# Eclipse - Einstellungen zum Erzeugen von Programmen



## Caralynn (16. Dezember 2007)

Huhu,

nachdem ich heute herausgefunden habe, dass es von Eclipse scheinbar auch eine PHP-Plugin gibt, habe ich mir diesen Koloss "versucht" zu installieren - komme eher aus der Ecke Visual Studio :-(

Die C/C++ Eclipse Platform (Version: 3.3.1.1) scheint auch zu laufen, nur das Erzeugen von Programmen macht noch etwas Sorgen, ich vermute, mit dem Build-Daten stimmt etwas noch nicht. 

Umgebungsvariablen sind gesetzt, sowohl für MinGW als auch MSYS (habe versucht diese Installationsanleitung zu befolgen)

Beim rechten Mausklick auf mein Hello-World-Projekt erscheint unter Properties/C/C++-Build die Meldung "The configuration support is not installed on the system"... ein Klick auf Build erzeugt scheinbar keine Fehler, Run geht aber nicht, es erscheint: "Launch failed no binaries" :-(

Wenn das mal läuft, wüsste ich auch noch gerne, was ich mit dem PHP-Download für Eclipse denn dann anfangen soll 

_Irgendwie sind solche Stöpsel-Programme nichts für mich :-( :-(_

Viele Grüße,
Katharina


----------



## cesupa (16. Dezember 2007)

Hallo,

also erstmal vorab: PHP und C++ sind unterschiedliche Sachen. Wenn du mit eclipse C++ programmieren willst, dann brauchst du entweder das CDT-Plugin oder du lädst dir gleich eclipse mit dem Plugin runter:

http://www.eclipse.org/downloads/

Wenn du PHP skripten willst, brauchst du das entsprechende Plugin dafür.

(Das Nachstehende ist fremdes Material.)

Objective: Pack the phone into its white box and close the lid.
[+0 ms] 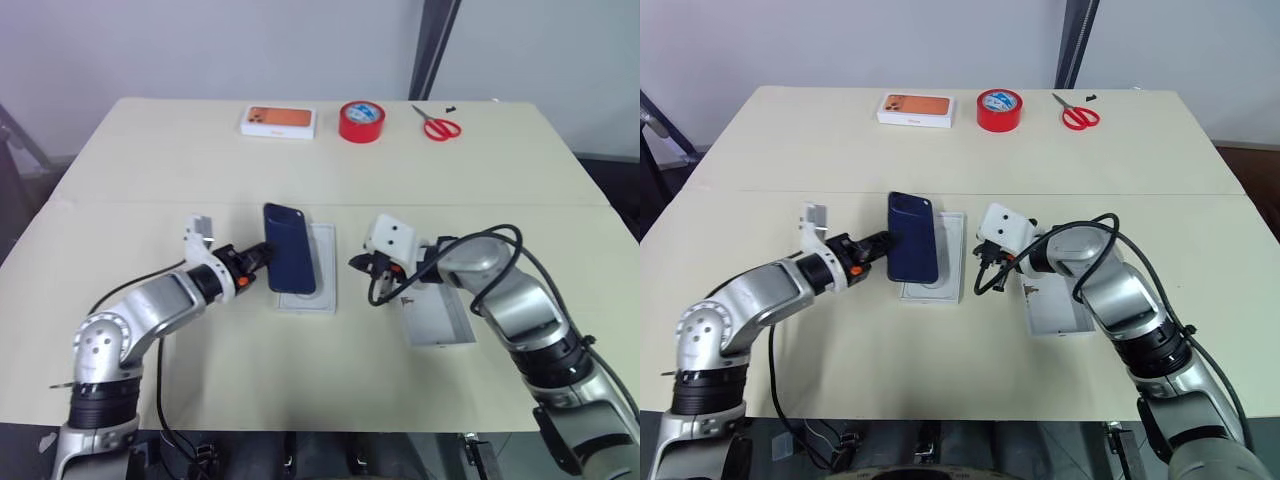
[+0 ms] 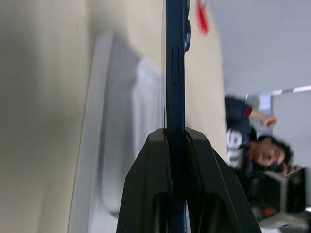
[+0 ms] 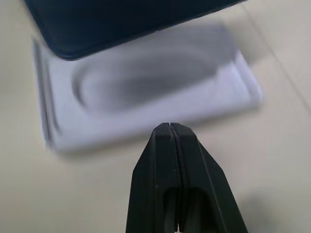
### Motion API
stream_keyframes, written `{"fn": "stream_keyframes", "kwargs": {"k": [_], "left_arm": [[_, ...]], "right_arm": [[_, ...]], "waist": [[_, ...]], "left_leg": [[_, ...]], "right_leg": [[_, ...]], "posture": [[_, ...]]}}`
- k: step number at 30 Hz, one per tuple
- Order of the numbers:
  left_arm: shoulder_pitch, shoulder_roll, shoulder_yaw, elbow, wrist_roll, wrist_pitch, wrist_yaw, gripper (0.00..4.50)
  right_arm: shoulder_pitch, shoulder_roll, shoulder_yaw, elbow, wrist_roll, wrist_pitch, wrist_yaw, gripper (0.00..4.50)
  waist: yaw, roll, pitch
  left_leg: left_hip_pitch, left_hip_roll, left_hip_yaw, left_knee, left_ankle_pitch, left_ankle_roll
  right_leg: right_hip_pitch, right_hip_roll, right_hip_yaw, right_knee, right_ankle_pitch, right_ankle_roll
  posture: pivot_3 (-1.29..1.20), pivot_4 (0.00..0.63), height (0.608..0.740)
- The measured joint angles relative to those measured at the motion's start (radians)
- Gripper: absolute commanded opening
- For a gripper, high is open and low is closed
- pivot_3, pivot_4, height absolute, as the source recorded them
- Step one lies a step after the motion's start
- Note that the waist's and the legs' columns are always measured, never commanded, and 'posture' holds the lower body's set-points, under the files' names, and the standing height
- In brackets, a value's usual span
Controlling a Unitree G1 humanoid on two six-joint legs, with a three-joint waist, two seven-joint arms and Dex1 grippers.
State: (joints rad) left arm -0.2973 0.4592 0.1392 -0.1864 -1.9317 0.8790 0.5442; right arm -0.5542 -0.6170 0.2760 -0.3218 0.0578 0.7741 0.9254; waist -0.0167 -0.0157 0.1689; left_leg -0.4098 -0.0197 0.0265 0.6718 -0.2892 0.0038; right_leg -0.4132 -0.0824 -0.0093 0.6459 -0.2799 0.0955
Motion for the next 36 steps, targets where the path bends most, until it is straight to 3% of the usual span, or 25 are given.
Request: {"fn": "stream_keyframes", "kwargs": {"k": [12, 13, 15, 20, 21, 36], "left_arm": [[-0.034, 0.006, -0.086, 0.069, 0.053, 0.052, -0.069, 0.02], [-0.034, 0.005, -0.086, 0.074, 0.057, 0.053, -0.076, 0.97], [-0.035, -0.001, -0.086, 0.086, 0.065, 0.054, -0.085, 1.73], [-0.063, -0.015, -0.092, 0.097, 0.078, 0.061, -0.107, 4.21], [-0.072, -0.015, -0.093, 0.096, 0.083, 0.069, -0.115, 4.41], [-0.148, 0.064, -0.155, 0.061, 0.311, 0.205, -0.265, 4.41]], "right_arm": [[0.014, -0.005, -0.015, -0.03, 0.026, 0.025, -0.056, 0.0], [0.017, -0.009, -0.014, -0.03, 0.026, 0.025, -0.057, 0.0], [0.02, -0.015, -0.014, -0.03, 0.027, 0.025, -0.06, 0.0], [0.034, -0.024, -0.009, -0.03, 0.028, 0.025, -0.062, 0.0], [0.034, -0.024, -0.008, -0.03, 0.03, 0.024, -0.062, 0.0], [0.034, -0.024, -0.008, -0.03, 0.045, 0.025, -0.07, 0.0]], "waist": [[0.007, 0.0, 0.0], [0.007, 0.0, 0.0], [0.007, 0.0, 0.0], [0.008, 0.0, 0.0], [0.007, 0.0, 0.0], [0.006, 0.0, 0.0]], "left_leg": [[0.0, 0.0, 0.0, -0.001, 0.001, -0.001], [0.0, 0.0, 0.0, -0.001, 0.001, -0.001], [0.0, 0.0, 0.0, -0.001, 0.001, -0.001], [0.0, 0.0, 0.0, -0.001, 0.001, -0.001], [0.001, 0.0, 0.0, 0.0, 0.001, -0.001], [0.002, 0.0, 0.0, 0.0, 0.002, -0.001]], "right_leg": [[0.0, 0.001, 0.0, 0.0, 0.0, 0.0], [0.0, 0.001, 0.0, 0.0, 0.0, 0.0], [0.0, 0.001, 0.0, 0.0, 0.0, 0.0], [0.0, 0.001, 0.0, 0.0, 0.0, 0.0], [0.001, 0.001, 0.0, 0.0, 0.0, 0.0], [0.002, 0.001, 0.0, 0.001, 0.0, 0.0]], "posture": [[0.0, 0.15, 0.725], [0.0, 0.15, 0.725], [0.0, 0.15, 0.725], [0.0, 0.15, 0.725], [0.0, 0.15, 0.725], [0.0, 0.15, 0.725]]}}
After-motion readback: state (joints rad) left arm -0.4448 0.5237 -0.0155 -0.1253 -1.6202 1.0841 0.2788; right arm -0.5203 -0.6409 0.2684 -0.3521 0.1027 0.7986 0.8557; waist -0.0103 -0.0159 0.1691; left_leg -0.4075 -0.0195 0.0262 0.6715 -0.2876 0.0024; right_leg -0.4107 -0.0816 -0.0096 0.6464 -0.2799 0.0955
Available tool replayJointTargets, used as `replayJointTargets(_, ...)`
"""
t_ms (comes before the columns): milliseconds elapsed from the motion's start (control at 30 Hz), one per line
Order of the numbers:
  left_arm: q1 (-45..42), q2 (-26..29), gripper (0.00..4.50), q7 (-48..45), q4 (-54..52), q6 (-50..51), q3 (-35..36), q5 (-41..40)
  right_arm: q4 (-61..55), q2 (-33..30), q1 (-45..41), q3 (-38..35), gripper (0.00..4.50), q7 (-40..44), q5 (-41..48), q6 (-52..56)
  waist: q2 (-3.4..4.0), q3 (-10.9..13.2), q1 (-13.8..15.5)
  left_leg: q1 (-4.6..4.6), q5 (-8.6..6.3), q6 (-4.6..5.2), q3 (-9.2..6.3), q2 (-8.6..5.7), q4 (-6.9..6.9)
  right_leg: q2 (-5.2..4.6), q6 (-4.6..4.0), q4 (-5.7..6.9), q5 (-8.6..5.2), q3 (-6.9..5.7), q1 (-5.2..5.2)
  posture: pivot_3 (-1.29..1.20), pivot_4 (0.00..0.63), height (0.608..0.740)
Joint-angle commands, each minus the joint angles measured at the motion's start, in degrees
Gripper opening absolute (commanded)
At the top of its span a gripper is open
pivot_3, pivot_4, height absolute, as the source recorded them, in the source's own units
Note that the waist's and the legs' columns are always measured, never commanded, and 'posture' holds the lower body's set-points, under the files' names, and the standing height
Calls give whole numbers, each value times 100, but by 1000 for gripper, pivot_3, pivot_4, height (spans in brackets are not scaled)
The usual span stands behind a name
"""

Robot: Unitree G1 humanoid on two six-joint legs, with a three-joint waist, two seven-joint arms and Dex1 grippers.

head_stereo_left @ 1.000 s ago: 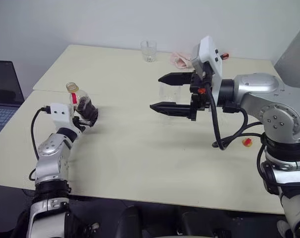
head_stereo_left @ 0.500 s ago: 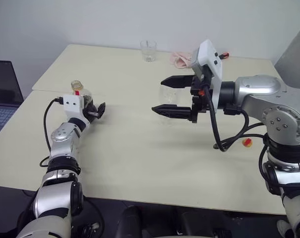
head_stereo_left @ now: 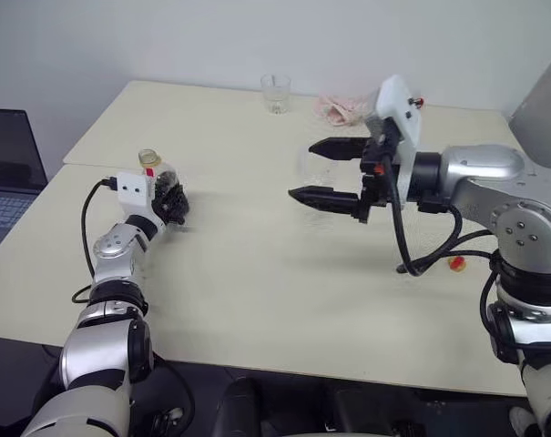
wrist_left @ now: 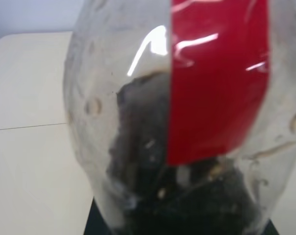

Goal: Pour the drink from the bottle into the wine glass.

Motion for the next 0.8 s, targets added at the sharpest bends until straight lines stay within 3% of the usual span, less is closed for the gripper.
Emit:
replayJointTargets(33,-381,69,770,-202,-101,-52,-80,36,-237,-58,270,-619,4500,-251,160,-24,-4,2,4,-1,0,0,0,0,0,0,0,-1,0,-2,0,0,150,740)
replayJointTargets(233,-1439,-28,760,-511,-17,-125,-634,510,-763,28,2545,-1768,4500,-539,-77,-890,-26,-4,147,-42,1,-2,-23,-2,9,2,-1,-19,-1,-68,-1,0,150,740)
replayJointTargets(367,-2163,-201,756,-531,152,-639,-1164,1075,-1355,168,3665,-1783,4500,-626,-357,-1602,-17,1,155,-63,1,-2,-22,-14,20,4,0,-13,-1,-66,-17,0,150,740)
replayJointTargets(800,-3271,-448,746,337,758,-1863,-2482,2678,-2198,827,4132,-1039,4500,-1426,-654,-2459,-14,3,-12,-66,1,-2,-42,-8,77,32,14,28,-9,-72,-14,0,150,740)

Wenn die Sache mit dem MinGW nicht funktioniert, kann es sein, dass die entsprechende Umgebungsvariable nicht gestetzt ist, das kannst du wie folgt beheben:

Start->rechter Mausklick auf Arbeitsplatz->Eigenschaften->Erweiter->Umgebungsvariablen
Dann auf Path in der unteren Liste klicken und auf bearbeiten, jetzt am Ende mit einem Semikolon getrennt den bin-Ordner deiner MinGW-Installation eintragen, also z.B.: C:\MinGW\bin

jetzt müsste es funktionieren, ansonsten eclipse mit CDT nochmal neu installieren.

Gruß
cesupa


----------



## Caralynn (16. Dezember 2007)

Hi,

dass das unterschiedliche Sachen sind, ist mir auch klar... da ich allerdings beides programmiere(n können soll), liegt der Schluss nahe, sowohl C/C++ als auch das PHP-Plugin zu installieren. Und angefangen habe ich mit C/C++...



Caralynn hat gesagt.:


> Umgebungsvariablen sind gesetzt



Wie gesagt... die Umgebungsvariablen sind gesetzt... gibts es nirgends eine deppensichere Anleitung zur Installation? Oder ein Paket, in dem alles enthalten ist, örks.

VG,
Katharina


----------



## cesupa (16. Dezember 2007)

Also wenn du das PHP-Plugin hast, dann müssten da glaube ich zwei Ordner drin sein. Starte mal eclipse. Dann gehst du auf Help->Software Updates->Manage Configuration->Add an extension location und suchst die zwei entpackten Ordner raus. Beim nächsten Start müsste eclipse dann PHP mit drin haben.


----------